Il campione è anche
un uomo indifeso

Le notizie, quando fanno il loro botto mediatico, sembrano segnare destini di fallimento, dai quali poi è impossibile rialzarsi. O se ci si riesce, lo si fa con estrema e lancinante fatica. I protagonisti piombano poi in un silenzio e in un isolamento che diventa pericoloso, fuorviante, che trascina la propria anima e il proprio sentire in un baratro nero. Su di loro resta incisa una macchia che diventa impossibile cancellare.

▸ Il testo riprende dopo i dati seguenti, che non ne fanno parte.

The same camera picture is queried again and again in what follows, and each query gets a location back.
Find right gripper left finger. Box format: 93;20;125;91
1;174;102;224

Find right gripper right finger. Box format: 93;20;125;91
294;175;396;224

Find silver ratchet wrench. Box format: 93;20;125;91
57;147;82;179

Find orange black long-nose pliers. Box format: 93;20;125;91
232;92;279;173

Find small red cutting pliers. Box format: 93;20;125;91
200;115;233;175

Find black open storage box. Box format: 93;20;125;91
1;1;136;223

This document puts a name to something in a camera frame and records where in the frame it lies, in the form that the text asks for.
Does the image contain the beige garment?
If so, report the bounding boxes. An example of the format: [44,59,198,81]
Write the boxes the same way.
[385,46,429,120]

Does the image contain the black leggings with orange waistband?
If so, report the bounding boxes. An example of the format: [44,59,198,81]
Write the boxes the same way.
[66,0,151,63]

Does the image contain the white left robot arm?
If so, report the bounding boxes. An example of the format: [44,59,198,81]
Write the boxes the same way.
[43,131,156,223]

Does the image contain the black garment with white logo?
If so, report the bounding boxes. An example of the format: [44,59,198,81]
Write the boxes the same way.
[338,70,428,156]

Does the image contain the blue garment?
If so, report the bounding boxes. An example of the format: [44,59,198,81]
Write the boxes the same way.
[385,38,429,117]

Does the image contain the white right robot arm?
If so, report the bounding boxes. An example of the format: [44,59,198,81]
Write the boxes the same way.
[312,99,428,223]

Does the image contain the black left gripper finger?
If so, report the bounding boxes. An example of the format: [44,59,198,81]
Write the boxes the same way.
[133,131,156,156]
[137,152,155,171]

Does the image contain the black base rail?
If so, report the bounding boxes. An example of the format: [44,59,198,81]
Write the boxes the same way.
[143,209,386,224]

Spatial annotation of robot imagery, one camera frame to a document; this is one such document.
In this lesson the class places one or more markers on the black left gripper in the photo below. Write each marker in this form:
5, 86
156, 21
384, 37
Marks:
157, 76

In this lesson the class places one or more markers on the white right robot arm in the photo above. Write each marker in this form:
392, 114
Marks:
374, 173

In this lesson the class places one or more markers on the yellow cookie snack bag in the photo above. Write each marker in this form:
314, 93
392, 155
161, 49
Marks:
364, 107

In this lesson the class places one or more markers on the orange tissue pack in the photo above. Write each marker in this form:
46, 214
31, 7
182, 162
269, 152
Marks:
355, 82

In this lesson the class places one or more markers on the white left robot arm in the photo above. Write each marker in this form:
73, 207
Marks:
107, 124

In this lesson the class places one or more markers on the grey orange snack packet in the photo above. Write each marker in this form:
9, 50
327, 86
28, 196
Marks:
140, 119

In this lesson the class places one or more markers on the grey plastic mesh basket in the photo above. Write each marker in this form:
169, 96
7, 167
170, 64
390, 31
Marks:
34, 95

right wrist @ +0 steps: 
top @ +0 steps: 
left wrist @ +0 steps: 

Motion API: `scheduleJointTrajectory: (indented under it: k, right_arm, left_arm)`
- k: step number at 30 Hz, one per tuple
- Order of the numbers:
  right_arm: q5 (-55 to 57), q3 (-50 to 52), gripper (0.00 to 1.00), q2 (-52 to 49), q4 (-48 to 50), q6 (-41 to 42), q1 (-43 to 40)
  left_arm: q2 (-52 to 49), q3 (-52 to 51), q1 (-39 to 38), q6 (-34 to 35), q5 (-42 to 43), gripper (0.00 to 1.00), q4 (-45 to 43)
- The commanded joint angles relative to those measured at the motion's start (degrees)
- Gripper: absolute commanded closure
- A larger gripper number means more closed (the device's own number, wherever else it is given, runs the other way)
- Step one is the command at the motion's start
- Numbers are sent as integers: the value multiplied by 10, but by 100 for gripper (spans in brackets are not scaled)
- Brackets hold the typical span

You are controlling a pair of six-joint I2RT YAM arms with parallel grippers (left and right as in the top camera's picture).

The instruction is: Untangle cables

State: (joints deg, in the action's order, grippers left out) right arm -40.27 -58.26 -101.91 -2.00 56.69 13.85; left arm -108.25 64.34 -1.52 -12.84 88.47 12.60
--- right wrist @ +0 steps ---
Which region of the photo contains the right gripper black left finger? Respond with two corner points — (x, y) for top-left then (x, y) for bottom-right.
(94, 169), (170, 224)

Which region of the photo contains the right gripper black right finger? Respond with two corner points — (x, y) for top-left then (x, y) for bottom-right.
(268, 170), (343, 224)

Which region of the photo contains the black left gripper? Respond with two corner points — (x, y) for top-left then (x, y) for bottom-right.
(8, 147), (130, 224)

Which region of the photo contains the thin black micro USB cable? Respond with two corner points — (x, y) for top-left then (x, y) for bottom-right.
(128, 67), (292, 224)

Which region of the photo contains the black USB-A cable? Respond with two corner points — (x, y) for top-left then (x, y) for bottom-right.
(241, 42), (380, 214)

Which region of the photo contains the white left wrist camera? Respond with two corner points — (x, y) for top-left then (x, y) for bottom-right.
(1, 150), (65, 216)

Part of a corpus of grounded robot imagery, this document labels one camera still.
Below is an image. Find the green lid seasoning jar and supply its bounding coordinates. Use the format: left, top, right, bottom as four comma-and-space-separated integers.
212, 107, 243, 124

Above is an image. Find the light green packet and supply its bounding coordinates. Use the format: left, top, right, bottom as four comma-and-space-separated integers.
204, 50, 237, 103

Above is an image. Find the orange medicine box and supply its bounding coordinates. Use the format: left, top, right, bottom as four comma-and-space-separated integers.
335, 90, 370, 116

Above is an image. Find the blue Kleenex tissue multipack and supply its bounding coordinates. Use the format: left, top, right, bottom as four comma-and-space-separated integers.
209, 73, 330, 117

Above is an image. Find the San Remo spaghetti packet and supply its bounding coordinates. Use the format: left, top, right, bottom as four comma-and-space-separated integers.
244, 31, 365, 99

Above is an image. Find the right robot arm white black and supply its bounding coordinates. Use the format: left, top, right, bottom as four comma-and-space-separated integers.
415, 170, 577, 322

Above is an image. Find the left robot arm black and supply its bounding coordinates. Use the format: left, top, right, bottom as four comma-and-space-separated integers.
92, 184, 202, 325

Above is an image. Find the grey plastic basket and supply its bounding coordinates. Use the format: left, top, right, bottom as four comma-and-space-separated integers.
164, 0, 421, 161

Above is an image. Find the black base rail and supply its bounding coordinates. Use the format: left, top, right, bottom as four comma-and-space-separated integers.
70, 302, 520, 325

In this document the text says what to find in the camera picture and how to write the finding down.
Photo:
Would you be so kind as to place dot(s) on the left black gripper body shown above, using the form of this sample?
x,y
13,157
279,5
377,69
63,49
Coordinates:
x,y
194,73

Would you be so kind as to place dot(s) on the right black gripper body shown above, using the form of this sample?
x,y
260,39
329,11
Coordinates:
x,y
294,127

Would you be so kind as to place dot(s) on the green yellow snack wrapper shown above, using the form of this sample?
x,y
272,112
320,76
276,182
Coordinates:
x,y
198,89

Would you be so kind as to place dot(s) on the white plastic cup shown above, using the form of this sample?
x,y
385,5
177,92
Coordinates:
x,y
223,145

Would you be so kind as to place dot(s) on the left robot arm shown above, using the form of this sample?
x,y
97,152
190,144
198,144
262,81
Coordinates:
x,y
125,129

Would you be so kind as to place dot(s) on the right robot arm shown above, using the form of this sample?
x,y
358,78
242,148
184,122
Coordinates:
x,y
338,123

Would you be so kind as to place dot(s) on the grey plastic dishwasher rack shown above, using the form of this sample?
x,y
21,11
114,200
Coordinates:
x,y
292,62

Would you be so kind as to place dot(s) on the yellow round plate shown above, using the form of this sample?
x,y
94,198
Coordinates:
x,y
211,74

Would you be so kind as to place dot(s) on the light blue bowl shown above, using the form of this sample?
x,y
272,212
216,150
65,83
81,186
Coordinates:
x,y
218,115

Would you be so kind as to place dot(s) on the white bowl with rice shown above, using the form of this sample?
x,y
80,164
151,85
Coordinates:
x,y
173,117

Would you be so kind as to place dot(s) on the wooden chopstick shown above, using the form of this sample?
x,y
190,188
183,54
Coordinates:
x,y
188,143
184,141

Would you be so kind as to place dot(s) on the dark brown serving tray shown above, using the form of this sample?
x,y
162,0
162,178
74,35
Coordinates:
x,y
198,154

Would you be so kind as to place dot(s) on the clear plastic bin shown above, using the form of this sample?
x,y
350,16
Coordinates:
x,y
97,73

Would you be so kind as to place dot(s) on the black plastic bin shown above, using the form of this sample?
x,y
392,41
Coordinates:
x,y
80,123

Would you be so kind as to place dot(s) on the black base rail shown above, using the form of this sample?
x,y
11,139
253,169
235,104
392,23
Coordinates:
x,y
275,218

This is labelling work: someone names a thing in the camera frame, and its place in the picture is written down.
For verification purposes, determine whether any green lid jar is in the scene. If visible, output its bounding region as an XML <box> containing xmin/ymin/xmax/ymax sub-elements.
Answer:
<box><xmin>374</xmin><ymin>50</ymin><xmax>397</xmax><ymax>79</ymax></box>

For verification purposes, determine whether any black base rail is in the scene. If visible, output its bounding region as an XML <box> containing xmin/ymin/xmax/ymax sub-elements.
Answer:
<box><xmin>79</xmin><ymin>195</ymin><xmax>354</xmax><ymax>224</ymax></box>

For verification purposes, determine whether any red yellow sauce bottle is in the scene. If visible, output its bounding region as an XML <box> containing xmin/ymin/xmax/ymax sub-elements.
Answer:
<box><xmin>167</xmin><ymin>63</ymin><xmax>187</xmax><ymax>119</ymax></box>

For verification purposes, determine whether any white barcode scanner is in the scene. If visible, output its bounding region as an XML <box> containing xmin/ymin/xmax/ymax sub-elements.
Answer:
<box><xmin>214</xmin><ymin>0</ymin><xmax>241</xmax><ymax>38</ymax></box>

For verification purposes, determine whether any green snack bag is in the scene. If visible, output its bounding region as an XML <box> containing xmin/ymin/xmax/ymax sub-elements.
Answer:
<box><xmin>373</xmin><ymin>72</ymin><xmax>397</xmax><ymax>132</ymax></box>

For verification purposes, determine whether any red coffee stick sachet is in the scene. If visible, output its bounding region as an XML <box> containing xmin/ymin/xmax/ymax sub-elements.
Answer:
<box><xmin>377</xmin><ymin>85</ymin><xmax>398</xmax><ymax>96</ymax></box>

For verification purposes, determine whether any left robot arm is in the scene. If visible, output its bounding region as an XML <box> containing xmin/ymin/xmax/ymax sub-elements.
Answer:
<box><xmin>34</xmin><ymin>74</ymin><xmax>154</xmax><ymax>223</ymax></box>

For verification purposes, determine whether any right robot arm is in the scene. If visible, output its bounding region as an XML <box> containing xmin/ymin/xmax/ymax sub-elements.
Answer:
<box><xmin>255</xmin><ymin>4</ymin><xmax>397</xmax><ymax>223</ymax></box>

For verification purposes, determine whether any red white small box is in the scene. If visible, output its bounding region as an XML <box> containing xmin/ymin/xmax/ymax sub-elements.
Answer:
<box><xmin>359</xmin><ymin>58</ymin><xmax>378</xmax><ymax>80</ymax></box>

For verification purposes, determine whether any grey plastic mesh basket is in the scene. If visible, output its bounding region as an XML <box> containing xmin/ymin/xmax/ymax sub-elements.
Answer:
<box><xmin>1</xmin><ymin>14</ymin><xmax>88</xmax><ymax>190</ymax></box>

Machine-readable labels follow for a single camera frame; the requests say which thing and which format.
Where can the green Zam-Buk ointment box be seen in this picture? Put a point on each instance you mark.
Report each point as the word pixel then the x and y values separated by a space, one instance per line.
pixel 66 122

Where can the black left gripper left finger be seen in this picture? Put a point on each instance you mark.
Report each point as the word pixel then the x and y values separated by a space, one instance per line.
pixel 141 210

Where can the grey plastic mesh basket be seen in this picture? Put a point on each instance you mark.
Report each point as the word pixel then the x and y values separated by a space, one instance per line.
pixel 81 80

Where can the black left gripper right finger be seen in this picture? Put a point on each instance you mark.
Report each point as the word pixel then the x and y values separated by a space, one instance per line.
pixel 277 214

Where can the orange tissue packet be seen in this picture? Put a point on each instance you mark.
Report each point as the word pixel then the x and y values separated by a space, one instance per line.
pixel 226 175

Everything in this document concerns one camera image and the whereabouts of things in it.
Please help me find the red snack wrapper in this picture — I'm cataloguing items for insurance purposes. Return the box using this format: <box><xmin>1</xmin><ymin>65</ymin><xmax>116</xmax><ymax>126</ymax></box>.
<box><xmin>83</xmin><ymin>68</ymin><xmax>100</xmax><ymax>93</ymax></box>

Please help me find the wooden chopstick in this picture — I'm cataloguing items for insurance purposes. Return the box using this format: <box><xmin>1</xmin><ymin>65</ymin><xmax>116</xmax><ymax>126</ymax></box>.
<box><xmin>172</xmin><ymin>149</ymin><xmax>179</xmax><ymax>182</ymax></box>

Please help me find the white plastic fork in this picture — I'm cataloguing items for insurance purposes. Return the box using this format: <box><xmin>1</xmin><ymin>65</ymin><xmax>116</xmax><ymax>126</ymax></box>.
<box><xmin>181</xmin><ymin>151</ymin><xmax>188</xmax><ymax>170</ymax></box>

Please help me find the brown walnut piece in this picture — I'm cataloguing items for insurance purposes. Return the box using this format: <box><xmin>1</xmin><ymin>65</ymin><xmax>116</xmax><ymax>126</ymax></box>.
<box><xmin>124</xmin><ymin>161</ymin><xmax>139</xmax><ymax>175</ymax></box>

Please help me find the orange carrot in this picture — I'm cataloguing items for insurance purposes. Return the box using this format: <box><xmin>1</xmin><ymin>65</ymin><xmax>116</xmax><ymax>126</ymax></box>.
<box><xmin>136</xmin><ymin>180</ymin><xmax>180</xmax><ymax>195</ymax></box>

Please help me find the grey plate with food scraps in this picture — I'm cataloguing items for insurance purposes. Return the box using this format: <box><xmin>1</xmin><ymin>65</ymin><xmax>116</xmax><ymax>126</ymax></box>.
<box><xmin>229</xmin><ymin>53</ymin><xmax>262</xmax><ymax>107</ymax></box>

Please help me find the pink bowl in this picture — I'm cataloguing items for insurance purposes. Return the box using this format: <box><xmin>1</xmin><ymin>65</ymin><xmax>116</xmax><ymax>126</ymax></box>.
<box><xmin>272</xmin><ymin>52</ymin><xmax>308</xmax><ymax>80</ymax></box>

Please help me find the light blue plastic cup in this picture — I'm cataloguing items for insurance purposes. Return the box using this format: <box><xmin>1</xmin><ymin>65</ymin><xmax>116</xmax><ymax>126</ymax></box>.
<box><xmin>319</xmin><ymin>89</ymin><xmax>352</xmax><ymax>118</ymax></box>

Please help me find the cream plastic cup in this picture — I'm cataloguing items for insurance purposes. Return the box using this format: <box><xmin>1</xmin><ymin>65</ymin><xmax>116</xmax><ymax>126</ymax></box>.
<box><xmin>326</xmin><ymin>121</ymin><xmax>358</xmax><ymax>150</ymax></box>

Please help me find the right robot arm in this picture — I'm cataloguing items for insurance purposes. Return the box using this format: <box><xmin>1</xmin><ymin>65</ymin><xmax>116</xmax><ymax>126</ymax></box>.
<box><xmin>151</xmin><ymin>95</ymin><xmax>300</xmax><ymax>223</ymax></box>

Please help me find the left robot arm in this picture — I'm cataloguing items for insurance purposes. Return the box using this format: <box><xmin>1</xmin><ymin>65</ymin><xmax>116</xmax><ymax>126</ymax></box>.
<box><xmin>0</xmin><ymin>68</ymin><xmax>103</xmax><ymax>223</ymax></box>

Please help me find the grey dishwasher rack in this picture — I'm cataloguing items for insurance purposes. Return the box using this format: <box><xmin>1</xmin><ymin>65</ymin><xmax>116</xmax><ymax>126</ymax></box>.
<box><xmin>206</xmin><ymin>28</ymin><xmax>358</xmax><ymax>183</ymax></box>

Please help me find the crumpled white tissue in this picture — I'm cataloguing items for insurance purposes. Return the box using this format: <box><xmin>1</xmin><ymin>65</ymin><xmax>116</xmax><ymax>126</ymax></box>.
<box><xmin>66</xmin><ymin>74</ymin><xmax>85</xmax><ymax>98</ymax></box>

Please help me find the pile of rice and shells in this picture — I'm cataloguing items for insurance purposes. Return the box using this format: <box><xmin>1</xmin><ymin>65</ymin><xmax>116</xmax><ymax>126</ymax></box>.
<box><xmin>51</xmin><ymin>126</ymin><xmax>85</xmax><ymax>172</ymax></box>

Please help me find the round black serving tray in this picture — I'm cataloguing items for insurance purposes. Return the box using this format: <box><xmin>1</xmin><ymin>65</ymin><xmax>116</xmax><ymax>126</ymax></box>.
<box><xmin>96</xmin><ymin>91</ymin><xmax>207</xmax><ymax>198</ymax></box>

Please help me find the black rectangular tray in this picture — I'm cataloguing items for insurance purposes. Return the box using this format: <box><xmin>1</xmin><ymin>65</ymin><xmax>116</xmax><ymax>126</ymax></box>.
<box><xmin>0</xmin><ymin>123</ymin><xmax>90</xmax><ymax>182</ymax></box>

Eppure da questo silenzio e da questo isolamento è possibile uscire, anche attraverso il semplice uso del Web, mandando messaggi che sembrano una sorta di Sos, una richiesta d’aiuto, ma anche di quella forma di solidarietà alla quale tutti hanno diritto, soprattutto chi ha sbagliato. O comunque ha dovuto sottostare alle regole di un mondo, quello sportivo ad esempio, che è molto cambiato in questi anni, dimostrando spesso e in molte occasioni il suo pungente ed efferato cinismo.È questo che ci racconta la storia del giovane ciclista Mauro Santambrogio, ventinove anni, promessa del ciclismo italiano, che di punto in bianco si trova squalificato dal Giro d’Italia, per doping. Non entriamo nel merito della questione, che qui non è al centro della discussione. Non ci interessa se la sospensione di Santambrogio sia stata lecita, se quelle analisi cui è stato sottoposto dicano il vero. Qui è il dramma umano che emerge, un dramma così profondo, da far pensare al giovane ciclista ad un “addio al mondo”, un pensiero che si è trasformato in un grido d’aiuto e che ha trovato su Twitter una risposta calda e solidale, un segno di vicinanza sincera che ha permesso di non far arrivare il giovane ciclista a tragiche conseguenze. Santambrogio ha visto uno spiraglio di luce, quello che gli serve per rimettere ordine nei pezzi incerti e frantumati della sua vita, avviata ad un futuro di sicuro successo. Quando la serenità si è rotta, quando la squalifica è arrivata è come se quel futuro si fosse riempito di ombre e di fantasmi, lasciando una giovinezza sospesa sul filo dell’incertezza, sull’impossibilità di sapere se potrà e quando ritornare a pedalare lungo le strade del lago, come fosse “il dio di Roserio” testoriano. Il vuoto si è fatto più profondo, la speranza sempre più labile, il dramma silenzioso fino ad emergere in una notte di disperazione.

Pantani non aveva saputo reggere a quella solitudine e a quella disperazione. Se ne è andato da solo, in un albergo sulla riviera romagnola, anche lui inghiottito da quella spirale di cinismo che caratterizza sempre di più il carattere dell’ambiente sportivo, con il paradosso di mettere a repentaglio salute e credibilità degli sportivi, di coloro che si giocano la faccia, ma anche la vita, quando vengono travolti dagli scandali, quando si ritrovano soli, disperati, senza una via d’uscita. Questa storia ci racconta ancora una volta la solitudine terribile dell’abbandono, dell’essere lasciati in balia di se stessi e del proprio dolore, della propria incertezza e della fragilità umana. Questo non è giusto e il coro di solidarietà che è arrivato dalla Rete dimostra quanto fittizia può essere la giustizia sportiva. E non solo. Tutti possono commettere errori e, se errore c’è stato anche nel caso di Santambrogio, questo ha avuto anche persone che lo hanno sostenuto. Il prezzo più alto però lo paga sempre lui, il Campione. È lui a subirne l’onta più grande, perché in quelle gare ha giocato la sua faccia sudata, le ore e ore di allenamento, lo sforzo dei muscoli. E il Campione, prima di essere tale è un uomo, più che mai indifeso, nel momento dell’apparente “sconfitta”, un uomo che non può essere lasciato solo, ma che ha bisogno di ritrovare il coraggio della sua dignità e la possibilità di continuare a sognare le tante sfide ancora da giocare in sella alla sua bicicletta.